What is needed
Copy everything in the records exactly; the pictures stay out.

--- Dataset records Enclosed Below ---

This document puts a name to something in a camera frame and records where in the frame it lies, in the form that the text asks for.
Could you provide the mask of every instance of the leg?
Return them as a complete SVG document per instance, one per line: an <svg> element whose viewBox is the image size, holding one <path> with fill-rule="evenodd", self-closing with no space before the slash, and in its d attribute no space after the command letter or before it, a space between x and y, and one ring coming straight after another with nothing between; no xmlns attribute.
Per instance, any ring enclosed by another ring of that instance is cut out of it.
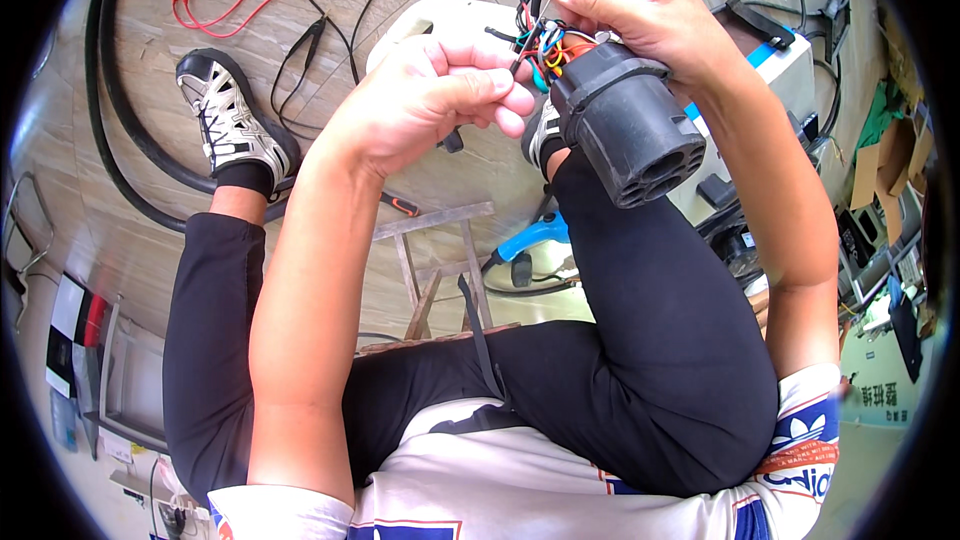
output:
<svg viewBox="0 0 960 540"><path fill-rule="evenodd" d="M777 419L777 379L749 303L666 198L619 210L584 154L566 156L554 153L546 171L596 325L490 336L514 407L638 490L683 497L739 484Z"/></svg>
<svg viewBox="0 0 960 540"><path fill-rule="evenodd" d="M247 350L260 286L267 201L218 187L187 221L163 352L163 414L177 476L202 505L244 485L254 423Z"/></svg>

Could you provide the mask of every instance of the tiled floor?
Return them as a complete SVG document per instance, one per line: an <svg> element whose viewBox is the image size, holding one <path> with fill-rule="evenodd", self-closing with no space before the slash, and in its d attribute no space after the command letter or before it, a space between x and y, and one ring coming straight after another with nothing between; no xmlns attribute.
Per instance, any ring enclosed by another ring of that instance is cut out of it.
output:
<svg viewBox="0 0 960 540"><path fill-rule="evenodd" d="M249 12L261 0L247 0L239 9ZM343 28L352 28L366 0L317 0ZM357 54L365 61L370 48L406 6L416 0L375 0L357 34ZM511 5L514 0L498 1ZM724 0L704 0L715 6ZM798 0L769 0L797 6ZM30 170L54 214L56 242L51 265L65 268L99 294L123 294L125 310L147 329L163 336L183 237L150 222L134 210L108 178L90 132L86 100L83 31L89 0L69 0L56 24L55 45L49 62L30 87L15 138L14 171ZM233 0L191 0L195 15L206 20L225 10ZM826 0L807 0L810 10ZM843 110L834 135L849 157L866 116L877 80L885 74L880 34L875 23L875 0L853 0L853 25L843 50ZM177 60L189 50L214 46L226 51L244 68L258 101L267 97L283 55L316 19L306 0L276 0L250 26L232 38L217 41L199 31L180 27L170 13L169 0L120 0L117 13L117 54L130 100L150 134L181 163L195 172L207 164L199 149L199 132L173 79ZM229 23L239 21L227 18ZM785 19L786 23L796 21ZM820 42L816 41L817 54ZM300 65L294 60L294 71ZM829 110L834 88L817 71L817 96L822 114ZM285 95L296 81L283 76ZM328 32L319 46L300 93L290 102L290 115L322 125L353 88L347 52ZM102 101L109 105L101 91ZM107 135L121 169L139 193L168 213L185 217L206 209L209 198L181 186L160 172L138 152L109 106L104 107ZM528 222L540 199L543 180L509 139L494 130L463 128L465 150L450 155L432 151L420 162L388 182L396 194L412 198L426 213L493 200L496 215L473 222L480 254L489 253ZM824 183L836 197L843 180L839 161L829 162ZM24 209L28 223L36 218ZM384 207L379 222L401 215ZM42 232L33 225L38 237ZM268 229L268 248L277 239L279 222ZM462 261L464 248L455 225L411 234L418 268ZM544 258L534 256L535 263ZM495 272L492 283L509 285L506 271ZM438 296L455 297L452 280ZM532 323L553 318L590 318L582 291L570 290L537 299L491 298L494 323ZM388 241L376 243L369 257L364 286L361 329L399 335L411 307L404 290L397 252ZM430 325L435 334L459 331L462 304L439 302Z"/></svg>

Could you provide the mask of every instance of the forearm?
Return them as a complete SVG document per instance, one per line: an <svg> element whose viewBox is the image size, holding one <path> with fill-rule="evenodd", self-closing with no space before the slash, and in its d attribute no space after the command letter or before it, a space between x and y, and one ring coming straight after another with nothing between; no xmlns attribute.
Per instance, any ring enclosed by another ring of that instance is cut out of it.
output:
<svg viewBox="0 0 960 540"><path fill-rule="evenodd" d="M694 101L736 186L771 287L835 284L830 199L774 92L737 59Z"/></svg>
<svg viewBox="0 0 960 540"><path fill-rule="evenodd" d="M304 158L257 302L247 480L352 503L341 399L383 180L344 145L324 133Z"/></svg>

--- End of Enclosed Dataset records ---

Answer space
This document puts a name to something in a camera frame and records where in the frame it lies, in the form that the text asks for.
Could you provide the mask of every instance of the leg?
Return them as a complete SVG document per instance, one per line: an <svg> element whose viewBox is the image size, holding one <path> with fill-rule="evenodd", self-closing with no space before the slash, and in its d attribute no space after the command letter or before it, a space between x and y, and one ring coming straight after another with nothing between; no xmlns attribute.
Per instance, any ring enclosed by another ring of that instance is cut out of it.
output:
<svg viewBox="0 0 960 540"><path fill-rule="evenodd" d="M777 419L777 379L749 303L666 198L619 210L584 154L566 156L554 153L546 171L596 325L490 336L514 407L638 490L683 497L739 484Z"/></svg>
<svg viewBox="0 0 960 540"><path fill-rule="evenodd" d="M247 350L260 286L267 201L218 187L187 221L163 352L163 414L177 476L202 505L244 485L254 423Z"/></svg>

Could you provide the mask of every instance of the tiled floor?
Return them as a complete SVG document per instance, one per line: an <svg> element whose viewBox is the image size, holding one <path> with fill-rule="evenodd", self-closing with no space before the slash, and in its d attribute no space after the command letter or before it, a space between x and y, and one ring coming straight after another with nothing between; no xmlns attribute.
Per instance, any ring enclosed by another ring of that instance is cut out of it.
output:
<svg viewBox="0 0 960 540"><path fill-rule="evenodd" d="M249 12L261 0L247 0L239 9ZM343 28L352 28L366 0L317 0ZM357 54L365 61L370 48L406 6L416 0L375 0L357 34ZM511 5L514 0L498 1ZM724 0L704 0L715 6ZM798 0L769 0L797 6ZM30 170L54 214L56 242L51 265L65 268L99 294L123 294L125 310L147 329L163 336L183 237L150 222L134 210L108 178L90 132L86 100L83 31L89 0L69 0L56 24L55 45L49 62L30 87L15 138L14 171ZM233 0L191 0L195 15L206 20L225 10ZM826 0L807 0L810 10ZM843 110L834 135L849 157L866 116L877 80L885 74L880 34L875 23L875 0L853 0L853 25L843 50ZM177 60L189 50L214 46L226 51L244 68L258 101L267 97L283 55L316 19L306 0L276 0L250 26L232 38L217 41L199 31L180 27L170 13L169 0L120 0L117 13L117 54L130 100L150 134L181 163L195 172L207 164L199 149L199 132L173 79ZM229 23L239 21L227 18ZM785 19L786 23L796 21ZM820 42L816 41L817 54ZM300 65L294 60L294 71ZM829 110L834 88L817 71L817 96L822 114ZM285 95L296 81L283 76ZM328 32L319 46L300 93L290 102L290 115L322 125L353 88L347 52ZM102 101L109 105L101 91ZM107 135L121 169L139 193L168 213L185 217L206 209L209 198L181 186L160 172L138 152L109 106L104 107ZM528 222L540 199L543 180L509 139L494 130L463 128L465 150L450 155L432 151L420 162L388 182L396 194L412 198L426 213L493 200L496 215L473 222L480 254L489 253ZM824 183L836 197L843 180L839 161L829 162ZM24 209L28 223L36 218ZM384 207L379 222L401 215ZM42 232L33 225L38 237ZM268 229L268 248L277 239L279 222ZM462 261L464 248L455 225L411 234L418 268ZM544 258L534 256L535 263ZM495 272L492 283L509 285L506 271ZM438 296L455 297L452 280ZM532 323L553 318L590 318L582 291L570 290L537 299L491 298L494 323ZM388 241L376 243L369 257L364 286L361 329L399 335L411 307L404 290L397 252ZM430 325L435 334L459 331L462 304L439 302Z"/></svg>

Could you provide the mask of every instance of the forearm?
Return them as a complete SVG document per instance, one per line: an <svg> element whose viewBox is the image size, holding one <path> with fill-rule="evenodd", self-closing with no space before the slash, and in its d attribute no space after the command letter or before it, a space between x and y, and one ring coming straight after another with nothing between; no xmlns attribute.
Per instance, any ring enclosed by another ring of that instance is cut out of it.
output:
<svg viewBox="0 0 960 540"><path fill-rule="evenodd" d="M694 101L736 186L771 287L835 284L830 199L774 92L737 59Z"/></svg>
<svg viewBox="0 0 960 540"><path fill-rule="evenodd" d="M304 158L257 302L247 480L352 503L341 399L383 180L344 145L324 133Z"/></svg>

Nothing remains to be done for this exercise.